**Brief**
Output the listing below verbatim, from its first line to its last.

**Data shown**
○ ○ ○
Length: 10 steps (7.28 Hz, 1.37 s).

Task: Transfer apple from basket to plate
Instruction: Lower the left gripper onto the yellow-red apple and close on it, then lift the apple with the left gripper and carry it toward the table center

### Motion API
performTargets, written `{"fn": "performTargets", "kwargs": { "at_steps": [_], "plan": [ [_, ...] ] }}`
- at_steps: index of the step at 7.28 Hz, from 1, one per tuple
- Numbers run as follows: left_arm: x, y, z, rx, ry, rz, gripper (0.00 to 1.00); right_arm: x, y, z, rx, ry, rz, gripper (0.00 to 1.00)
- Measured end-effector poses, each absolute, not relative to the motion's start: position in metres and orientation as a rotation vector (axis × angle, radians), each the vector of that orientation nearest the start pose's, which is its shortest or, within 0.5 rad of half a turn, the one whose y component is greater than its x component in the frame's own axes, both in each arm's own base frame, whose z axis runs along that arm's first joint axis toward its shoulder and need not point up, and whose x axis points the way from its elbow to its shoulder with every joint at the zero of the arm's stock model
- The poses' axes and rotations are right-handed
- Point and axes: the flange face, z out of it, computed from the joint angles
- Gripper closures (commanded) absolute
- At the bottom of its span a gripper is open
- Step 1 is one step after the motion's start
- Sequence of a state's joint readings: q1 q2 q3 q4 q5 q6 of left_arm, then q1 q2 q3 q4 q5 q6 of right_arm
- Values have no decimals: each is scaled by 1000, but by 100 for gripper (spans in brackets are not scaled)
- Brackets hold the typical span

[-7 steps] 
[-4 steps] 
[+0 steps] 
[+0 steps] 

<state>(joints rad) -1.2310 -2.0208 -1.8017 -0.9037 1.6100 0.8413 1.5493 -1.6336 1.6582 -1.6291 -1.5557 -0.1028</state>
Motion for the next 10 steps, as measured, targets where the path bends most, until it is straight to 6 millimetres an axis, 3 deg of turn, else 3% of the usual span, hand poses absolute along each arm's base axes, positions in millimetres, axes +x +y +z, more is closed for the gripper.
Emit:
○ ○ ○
**Completed task**
Length: 10 steps (7.28 Hz, 1.37 s).

Task: Transfer apple from basket to plate
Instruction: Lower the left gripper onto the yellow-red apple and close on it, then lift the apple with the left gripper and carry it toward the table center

### Motion API
performTargets, written `{"fn": "performTargets", "kwargs": { "at_steps": [_], "plan": [ [_, ...] ] }}`
- at_steps: index of the step at 7.28 Hz, from 1, one per tuple
- Numbers run as follows: left_arm: x, y, z, rx, ry, rz, gripper (0.00 to 1.00); right_arm: x, y, z, rx, ry, rz, gripper (0.00 to 1.00)
- Measured end-effector poses, each absolute, not relative to the motion's start: position in metres and orientation as a rotation vector (axis × angle, radians), each the vector of that orientation nearest the start pose's, which is its shortest or, within 0.5 rad of half a turn, the one whose y component is greater than its x component in the frame's own axes, both in each arm's own base frame, whose z axis runs along that arm's first joint axis toward its shoulder and need not point up, and whose x axis points the way from its elbow to its shoulder with every joint at the zero of the arm's stock model
- The poses' axes and rotations are right-handed
- Point and axes: the flange face, z out of it, computed from the joint angles
- Gripper closures (commanded) absolute
- At the bottom of its span a gripper is open
- Step 1 is one step after the motion's start
- Sequence of a state's joint readings: q1 q2 q3 q4 q5 q6 of left_arm, then q1 q2 q3 q4 q5 q6 of right_arm
- Values have no decimals: each is scaled by 1000, but by 100 for gripper (spans in brackets are not scaled)
- Brackets hold the typical span

[-7 steps] 
[-4 steps] 
[+0 steps] 
[+0 steps] 

<state>(joints rad) -1.2310 -2.0208 -1.8017 -0.9037 1.6100 0.8413 1.5493 -1.6336 1.6582 -1.6291 -1.5557 -0.1028</state>
Motion for the next 10 steps, as measured, targets where the path bends most, until it is straight to 6 millimetres an axis, 3 deg of turn, else 3% of the usual span, hand poses absolute along each arm's base axes, positions in millimetres, axes +x +y +z, more is closed for the gripper.
Emit:

What the answer needed to say has been said.